:: What you will do ::
Among the records below, find the line that has "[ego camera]"; from there, give the lines again exactly, and stop after the line that has "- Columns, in".

::: Extracted information

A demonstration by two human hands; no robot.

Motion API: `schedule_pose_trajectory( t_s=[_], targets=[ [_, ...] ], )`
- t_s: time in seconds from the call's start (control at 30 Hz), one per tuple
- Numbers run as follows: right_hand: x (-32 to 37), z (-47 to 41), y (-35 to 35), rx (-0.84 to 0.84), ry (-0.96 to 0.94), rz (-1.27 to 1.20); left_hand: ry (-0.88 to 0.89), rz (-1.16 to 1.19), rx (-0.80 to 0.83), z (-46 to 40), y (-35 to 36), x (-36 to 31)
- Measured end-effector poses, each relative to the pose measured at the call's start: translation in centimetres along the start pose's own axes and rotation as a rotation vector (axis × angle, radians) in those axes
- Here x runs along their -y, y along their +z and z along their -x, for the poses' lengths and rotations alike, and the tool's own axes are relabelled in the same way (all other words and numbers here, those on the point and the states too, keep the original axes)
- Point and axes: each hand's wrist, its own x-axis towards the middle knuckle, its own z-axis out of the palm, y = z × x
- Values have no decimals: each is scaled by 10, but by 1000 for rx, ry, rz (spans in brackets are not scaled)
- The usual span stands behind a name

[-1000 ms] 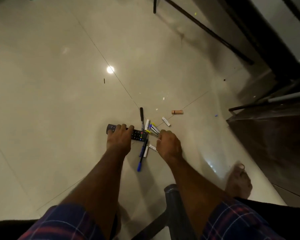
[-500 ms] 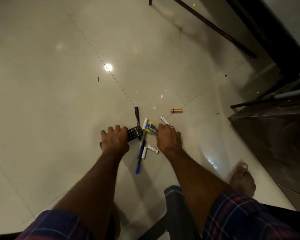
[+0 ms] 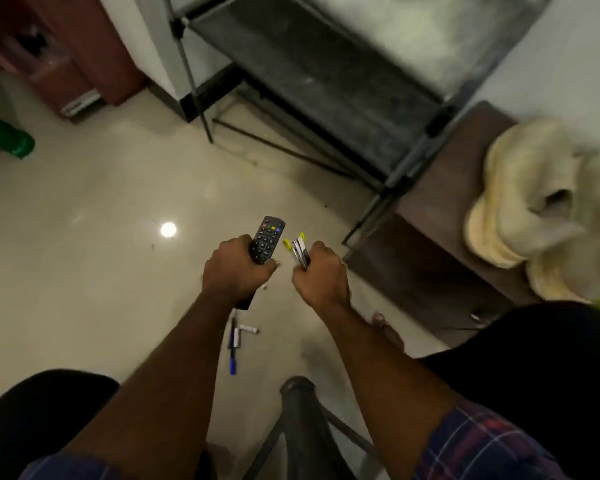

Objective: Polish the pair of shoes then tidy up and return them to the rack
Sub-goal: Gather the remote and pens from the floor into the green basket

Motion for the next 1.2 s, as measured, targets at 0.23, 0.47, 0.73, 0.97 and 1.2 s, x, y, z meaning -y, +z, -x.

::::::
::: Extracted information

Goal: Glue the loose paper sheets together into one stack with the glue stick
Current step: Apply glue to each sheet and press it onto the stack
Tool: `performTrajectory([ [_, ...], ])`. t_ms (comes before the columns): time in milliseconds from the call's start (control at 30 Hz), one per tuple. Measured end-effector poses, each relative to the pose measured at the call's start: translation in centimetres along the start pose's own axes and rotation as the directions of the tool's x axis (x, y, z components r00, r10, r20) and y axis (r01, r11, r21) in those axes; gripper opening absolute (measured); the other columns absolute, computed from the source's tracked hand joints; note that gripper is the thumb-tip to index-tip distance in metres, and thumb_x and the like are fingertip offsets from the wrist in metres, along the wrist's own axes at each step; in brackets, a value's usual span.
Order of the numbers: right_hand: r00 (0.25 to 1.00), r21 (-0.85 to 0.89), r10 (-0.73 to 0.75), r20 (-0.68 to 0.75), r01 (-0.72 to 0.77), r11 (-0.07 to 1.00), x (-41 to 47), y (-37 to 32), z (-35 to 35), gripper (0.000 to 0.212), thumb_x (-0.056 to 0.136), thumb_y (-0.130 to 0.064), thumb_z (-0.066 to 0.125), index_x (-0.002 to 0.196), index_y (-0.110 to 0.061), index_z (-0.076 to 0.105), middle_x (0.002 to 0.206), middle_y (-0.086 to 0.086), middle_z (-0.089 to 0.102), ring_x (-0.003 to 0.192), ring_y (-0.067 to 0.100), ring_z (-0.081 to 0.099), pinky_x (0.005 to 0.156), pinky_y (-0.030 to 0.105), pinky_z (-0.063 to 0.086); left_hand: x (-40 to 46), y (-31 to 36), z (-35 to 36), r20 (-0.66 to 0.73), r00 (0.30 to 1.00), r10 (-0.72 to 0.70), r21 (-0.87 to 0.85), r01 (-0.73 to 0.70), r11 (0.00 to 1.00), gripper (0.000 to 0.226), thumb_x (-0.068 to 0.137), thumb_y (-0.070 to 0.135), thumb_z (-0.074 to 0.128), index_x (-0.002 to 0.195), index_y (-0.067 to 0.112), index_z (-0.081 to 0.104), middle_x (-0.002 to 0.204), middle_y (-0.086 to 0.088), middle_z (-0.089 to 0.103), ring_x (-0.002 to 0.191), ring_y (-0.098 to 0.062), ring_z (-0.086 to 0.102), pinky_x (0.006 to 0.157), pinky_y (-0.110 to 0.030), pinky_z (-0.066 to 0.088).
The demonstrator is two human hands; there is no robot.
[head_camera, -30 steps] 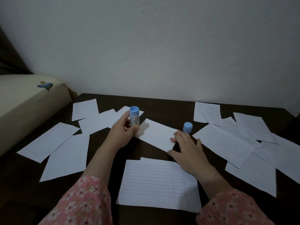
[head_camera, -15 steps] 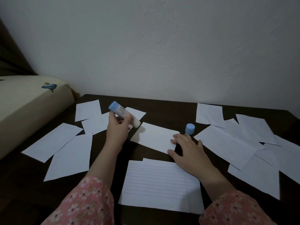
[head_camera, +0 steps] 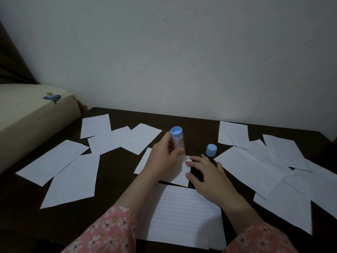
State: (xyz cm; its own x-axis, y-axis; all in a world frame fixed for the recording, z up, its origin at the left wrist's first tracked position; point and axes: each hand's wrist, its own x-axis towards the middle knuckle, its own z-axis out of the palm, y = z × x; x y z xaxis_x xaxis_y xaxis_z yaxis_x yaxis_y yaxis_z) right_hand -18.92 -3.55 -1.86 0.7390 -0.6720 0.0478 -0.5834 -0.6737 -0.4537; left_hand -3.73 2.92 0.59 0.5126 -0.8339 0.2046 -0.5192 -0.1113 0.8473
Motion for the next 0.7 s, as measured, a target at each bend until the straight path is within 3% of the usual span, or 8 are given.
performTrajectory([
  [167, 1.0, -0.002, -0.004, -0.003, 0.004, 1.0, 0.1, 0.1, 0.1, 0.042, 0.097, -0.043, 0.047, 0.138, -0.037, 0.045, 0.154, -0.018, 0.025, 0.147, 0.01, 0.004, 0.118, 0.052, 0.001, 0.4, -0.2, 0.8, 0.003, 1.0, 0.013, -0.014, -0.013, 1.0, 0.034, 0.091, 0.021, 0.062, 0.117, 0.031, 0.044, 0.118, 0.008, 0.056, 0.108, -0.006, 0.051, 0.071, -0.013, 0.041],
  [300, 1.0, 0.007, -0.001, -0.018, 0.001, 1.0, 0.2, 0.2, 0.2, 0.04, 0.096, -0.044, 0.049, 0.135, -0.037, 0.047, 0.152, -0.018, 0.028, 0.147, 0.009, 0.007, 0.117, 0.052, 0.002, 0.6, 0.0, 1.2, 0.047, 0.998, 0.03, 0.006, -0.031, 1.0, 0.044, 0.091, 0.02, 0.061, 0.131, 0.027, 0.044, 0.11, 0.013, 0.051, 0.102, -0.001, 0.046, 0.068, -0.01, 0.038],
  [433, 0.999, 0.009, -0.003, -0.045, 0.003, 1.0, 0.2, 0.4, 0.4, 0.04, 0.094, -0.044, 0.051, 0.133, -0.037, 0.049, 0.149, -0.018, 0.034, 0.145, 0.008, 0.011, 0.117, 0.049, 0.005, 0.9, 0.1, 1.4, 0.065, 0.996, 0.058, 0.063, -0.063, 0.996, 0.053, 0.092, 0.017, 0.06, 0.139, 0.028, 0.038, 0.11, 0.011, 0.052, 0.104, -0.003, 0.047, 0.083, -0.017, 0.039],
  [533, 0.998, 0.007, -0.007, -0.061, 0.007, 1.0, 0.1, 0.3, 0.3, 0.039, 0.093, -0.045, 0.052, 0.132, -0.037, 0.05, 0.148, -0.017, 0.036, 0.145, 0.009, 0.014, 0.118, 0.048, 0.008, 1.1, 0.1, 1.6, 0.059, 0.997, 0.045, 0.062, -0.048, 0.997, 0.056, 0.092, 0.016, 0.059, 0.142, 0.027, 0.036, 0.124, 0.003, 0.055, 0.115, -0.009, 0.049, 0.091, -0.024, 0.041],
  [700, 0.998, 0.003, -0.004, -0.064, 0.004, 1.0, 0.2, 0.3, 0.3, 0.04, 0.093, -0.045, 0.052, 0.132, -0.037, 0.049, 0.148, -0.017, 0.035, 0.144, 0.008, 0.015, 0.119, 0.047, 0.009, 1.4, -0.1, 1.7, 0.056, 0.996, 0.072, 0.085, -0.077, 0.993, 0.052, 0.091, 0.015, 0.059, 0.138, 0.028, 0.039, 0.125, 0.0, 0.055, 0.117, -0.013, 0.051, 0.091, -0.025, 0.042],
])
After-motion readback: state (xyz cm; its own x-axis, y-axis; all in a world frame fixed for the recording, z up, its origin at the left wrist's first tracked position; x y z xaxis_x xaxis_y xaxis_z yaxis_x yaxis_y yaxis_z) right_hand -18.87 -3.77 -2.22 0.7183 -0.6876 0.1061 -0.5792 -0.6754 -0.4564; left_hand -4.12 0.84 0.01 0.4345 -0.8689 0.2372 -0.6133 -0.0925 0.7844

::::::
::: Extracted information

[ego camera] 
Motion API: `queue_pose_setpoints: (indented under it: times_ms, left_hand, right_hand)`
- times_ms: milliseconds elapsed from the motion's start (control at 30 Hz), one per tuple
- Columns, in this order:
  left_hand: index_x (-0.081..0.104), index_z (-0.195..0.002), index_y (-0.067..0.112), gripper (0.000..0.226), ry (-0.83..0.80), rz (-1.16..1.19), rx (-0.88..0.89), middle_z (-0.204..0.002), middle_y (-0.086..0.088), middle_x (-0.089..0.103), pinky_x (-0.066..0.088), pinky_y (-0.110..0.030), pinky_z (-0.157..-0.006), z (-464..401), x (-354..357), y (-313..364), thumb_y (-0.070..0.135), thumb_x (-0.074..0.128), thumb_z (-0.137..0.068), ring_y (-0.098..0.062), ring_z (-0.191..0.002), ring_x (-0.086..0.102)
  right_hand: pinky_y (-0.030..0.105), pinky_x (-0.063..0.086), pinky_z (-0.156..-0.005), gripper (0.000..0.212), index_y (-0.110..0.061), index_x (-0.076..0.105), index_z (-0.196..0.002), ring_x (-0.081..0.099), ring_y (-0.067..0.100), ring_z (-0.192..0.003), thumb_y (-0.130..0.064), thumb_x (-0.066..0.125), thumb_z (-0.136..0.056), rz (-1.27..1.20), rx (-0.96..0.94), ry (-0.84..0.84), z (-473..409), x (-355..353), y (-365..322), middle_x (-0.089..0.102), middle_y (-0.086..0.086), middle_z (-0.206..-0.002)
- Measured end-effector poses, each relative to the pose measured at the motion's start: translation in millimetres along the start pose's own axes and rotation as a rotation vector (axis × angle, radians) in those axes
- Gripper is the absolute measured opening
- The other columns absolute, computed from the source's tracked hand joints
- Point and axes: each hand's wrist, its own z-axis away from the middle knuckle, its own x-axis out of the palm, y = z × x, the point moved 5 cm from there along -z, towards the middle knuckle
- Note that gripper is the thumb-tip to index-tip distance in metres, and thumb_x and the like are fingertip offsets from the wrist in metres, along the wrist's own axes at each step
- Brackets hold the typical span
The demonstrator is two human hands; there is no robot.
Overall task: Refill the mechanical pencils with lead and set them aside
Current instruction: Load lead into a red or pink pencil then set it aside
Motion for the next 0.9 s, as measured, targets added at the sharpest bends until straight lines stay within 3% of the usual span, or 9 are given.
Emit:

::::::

:: Task response ::
[ego camera] 
Motion API: `queue_pose_setpoints: (indented under it: times_ms, left_hand, right_hand)`
- times_ms: milliseconds elapsed from the motion's start (control at 30 Hz), one per tuple
- Columns, in this order:

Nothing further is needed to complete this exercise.